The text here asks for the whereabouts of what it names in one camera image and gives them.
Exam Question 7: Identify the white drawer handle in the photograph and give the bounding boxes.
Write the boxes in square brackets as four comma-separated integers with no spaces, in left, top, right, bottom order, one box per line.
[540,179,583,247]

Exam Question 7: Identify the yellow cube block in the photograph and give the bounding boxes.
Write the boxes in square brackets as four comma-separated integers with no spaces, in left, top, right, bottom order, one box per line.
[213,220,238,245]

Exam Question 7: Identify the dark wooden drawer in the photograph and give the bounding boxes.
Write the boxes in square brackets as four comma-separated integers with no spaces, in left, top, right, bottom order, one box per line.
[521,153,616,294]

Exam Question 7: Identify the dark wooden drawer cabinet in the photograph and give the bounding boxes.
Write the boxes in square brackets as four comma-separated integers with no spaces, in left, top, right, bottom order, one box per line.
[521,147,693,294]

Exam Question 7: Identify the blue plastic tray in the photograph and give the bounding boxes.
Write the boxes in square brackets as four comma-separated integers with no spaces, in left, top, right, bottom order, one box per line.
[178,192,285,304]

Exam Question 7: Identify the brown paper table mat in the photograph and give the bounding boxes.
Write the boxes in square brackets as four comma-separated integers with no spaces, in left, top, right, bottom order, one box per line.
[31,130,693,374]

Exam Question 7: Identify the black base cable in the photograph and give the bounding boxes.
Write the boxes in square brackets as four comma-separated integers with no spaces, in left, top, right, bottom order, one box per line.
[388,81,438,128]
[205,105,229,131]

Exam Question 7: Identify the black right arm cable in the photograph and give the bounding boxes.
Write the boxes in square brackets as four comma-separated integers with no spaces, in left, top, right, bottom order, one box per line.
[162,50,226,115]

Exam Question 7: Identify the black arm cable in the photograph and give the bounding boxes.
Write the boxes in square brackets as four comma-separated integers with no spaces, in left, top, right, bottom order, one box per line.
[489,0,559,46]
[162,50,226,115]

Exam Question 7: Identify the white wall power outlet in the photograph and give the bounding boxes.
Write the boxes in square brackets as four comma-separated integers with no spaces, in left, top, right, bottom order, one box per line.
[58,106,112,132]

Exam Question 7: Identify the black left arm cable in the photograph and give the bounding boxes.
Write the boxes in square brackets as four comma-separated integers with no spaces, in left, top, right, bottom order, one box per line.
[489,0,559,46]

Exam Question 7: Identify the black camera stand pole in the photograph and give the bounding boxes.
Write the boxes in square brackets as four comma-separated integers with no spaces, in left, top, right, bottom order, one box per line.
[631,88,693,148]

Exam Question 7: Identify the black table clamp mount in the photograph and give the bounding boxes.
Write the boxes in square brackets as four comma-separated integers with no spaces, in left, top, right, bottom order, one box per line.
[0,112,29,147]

──────────────────────────────

WHAT THE TASK ASKS.
Your reply should repeat the entries above in full, with every character intact.

SOLVED PROBLEM.
The text here asks for the whereabouts of what it names in one camera image and gives them.
Exam Question 7: Identify the white drawer handle in the photograph and give the bounding boxes.
Write the boxes in square brackets as four comma-separated integers with no spaces, in left, top, right, bottom order, one box per line.
[540,179,583,247]

Exam Question 7: Identify the yellow cube block in the photograph and give the bounding boxes.
Write the boxes in square brackets as four comma-separated integers with no spaces, in left, top, right, bottom order, one box per line.
[213,220,238,245]

Exam Question 7: Identify the dark wooden drawer in the photograph and give the bounding boxes.
Write the boxes in square brackets as four comma-separated integers with no spaces, in left, top, right, bottom order, one box per line.
[521,153,616,294]

Exam Question 7: Identify the dark wooden drawer cabinet in the photograph and give the bounding boxes.
Write the boxes in square brackets as four comma-separated integers with no spaces, in left, top, right, bottom order, one box per line.
[521,147,693,294]

Exam Question 7: Identify the blue plastic tray in the photograph and give the bounding boxes.
Write the boxes in square brackets as four comma-separated integers with no spaces, in left, top, right, bottom order, one box per line.
[178,192,285,304]

Exam Question 7: Identify the brown paper table mat in the photograph and give the bounding boxes.
Write the boxes in square brackets as four comma-separated integers with no spaces, in left, top, right, bottom order, one box per line.
[31,130,693,374]

Exam Question 7: Identify the black base cable in the photograph and give the bounding boxes.
Write the boxes in square brackets as four comma-separated integers with no spaces, in left, top, right, bottom order, one box per line.
[388,81,438,128]
[205,105,229,131]

Exam Question 7: Identify the black right arm cable in the photograph and give the bounding boxes.
Write the boxes in square brackets as four comma-separated integers with no spaces, in left, top, right, bottom order, one box per line.
[162,50,226,115]

Exam Question 7: Identify the black arm cable in the photograph and give the bounding boxes.
Write the boxes in square brackets as four comma-separated integers with no spaces, in left, top, right, bottom order, one box per line.
[489,0,559,46]
[162,50,226,115]

Exam Question 7: Identify the white wall power outlet in the photograph and give the bounding boxes.
Write the boxes in square brackets as four comma-separated integers with no spaces, in left, top, right, bottom order, one box per line.
[58,106,112,132]

Exam Question 7: Identify the black left arm cable in the photograph and give the bounding boxes.
Write the boxes in square brackets as four comma-separated integers with no spaces, in left, top, right, bottom order, one box per line.
[489,0,559,46]

Exam Question 7: Identify the black camera stand pole in the photograph and give the bounding boxes.
Write the boxes in square brackets as four comma-separated integers with no spaces, in left, top, right, bottom order, one box per line.
[631,88,693,148]

Exam Question 7: Identify the black table clamp mount in the photograph and give the bounding boxes.
Write the boxes in square brackets as four comma-separated integers with no spaces, in left, top, right, bottom order, one box per line.
[0,112,29,147]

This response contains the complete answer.